Stored data
☆ ☆ ☆ ☆ ☆ ☆ ☆

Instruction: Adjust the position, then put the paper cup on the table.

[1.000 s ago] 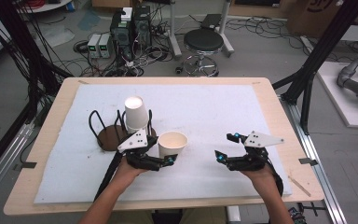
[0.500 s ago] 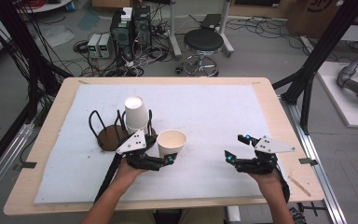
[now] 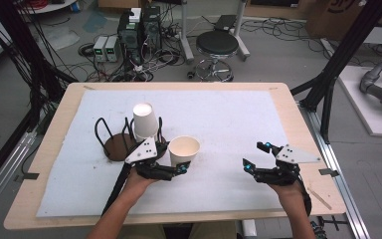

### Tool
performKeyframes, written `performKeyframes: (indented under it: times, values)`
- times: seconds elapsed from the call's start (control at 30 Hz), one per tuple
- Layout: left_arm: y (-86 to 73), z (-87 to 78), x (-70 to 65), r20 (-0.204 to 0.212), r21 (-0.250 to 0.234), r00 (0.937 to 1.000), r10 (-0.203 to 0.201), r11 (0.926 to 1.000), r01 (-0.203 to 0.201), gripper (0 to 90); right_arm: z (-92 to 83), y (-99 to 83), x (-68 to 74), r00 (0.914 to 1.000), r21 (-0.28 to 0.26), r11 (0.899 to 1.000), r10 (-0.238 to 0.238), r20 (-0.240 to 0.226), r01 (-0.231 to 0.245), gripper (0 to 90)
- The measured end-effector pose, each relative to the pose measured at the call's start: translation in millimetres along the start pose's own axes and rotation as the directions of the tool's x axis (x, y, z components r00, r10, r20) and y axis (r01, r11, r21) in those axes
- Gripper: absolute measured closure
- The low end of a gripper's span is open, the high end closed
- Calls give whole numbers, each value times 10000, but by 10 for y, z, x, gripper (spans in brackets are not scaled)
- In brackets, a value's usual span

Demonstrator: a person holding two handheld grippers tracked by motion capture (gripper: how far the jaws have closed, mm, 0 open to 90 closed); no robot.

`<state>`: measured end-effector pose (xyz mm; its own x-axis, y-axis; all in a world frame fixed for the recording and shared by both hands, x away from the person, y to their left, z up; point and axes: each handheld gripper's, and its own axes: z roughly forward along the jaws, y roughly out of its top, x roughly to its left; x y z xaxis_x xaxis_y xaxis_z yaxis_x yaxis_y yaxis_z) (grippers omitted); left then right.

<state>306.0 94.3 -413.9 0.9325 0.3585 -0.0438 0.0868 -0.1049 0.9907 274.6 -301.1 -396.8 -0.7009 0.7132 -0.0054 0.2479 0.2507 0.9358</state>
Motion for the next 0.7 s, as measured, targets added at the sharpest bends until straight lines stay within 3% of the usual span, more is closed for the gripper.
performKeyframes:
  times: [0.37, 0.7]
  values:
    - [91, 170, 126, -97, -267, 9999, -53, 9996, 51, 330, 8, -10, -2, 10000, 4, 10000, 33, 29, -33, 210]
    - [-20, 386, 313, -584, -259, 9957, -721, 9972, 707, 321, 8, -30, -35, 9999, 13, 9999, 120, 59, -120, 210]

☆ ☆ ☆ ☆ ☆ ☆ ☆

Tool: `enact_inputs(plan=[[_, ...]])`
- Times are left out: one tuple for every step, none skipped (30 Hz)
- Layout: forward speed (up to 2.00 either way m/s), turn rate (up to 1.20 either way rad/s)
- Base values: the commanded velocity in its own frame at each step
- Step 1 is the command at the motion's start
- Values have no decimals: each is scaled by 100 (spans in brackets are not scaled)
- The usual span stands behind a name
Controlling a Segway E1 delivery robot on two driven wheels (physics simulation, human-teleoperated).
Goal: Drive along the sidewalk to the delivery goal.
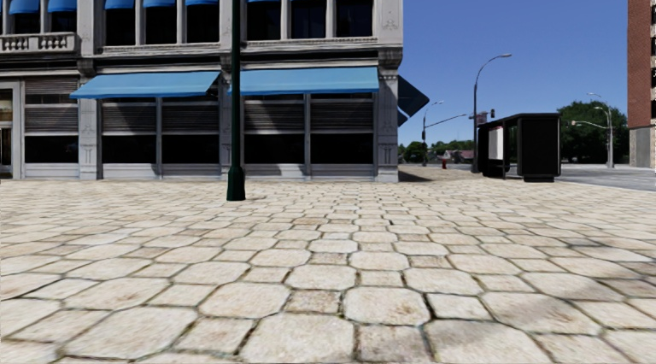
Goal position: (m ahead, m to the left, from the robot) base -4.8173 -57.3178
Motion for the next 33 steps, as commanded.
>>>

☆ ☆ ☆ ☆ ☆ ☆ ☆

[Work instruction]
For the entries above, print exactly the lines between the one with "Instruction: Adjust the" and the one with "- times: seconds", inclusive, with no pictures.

[Finished exercise]
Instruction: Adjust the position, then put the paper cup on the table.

[1.000 s ago] 
[0.500 s ago] 
[now] 

### Tool
performKeyframes, written `performKeyframes: (indented under it: times, values)`
- times: seconds elapsed from the call's start (control at 30 Hz), one per tuple

This output has been given in full.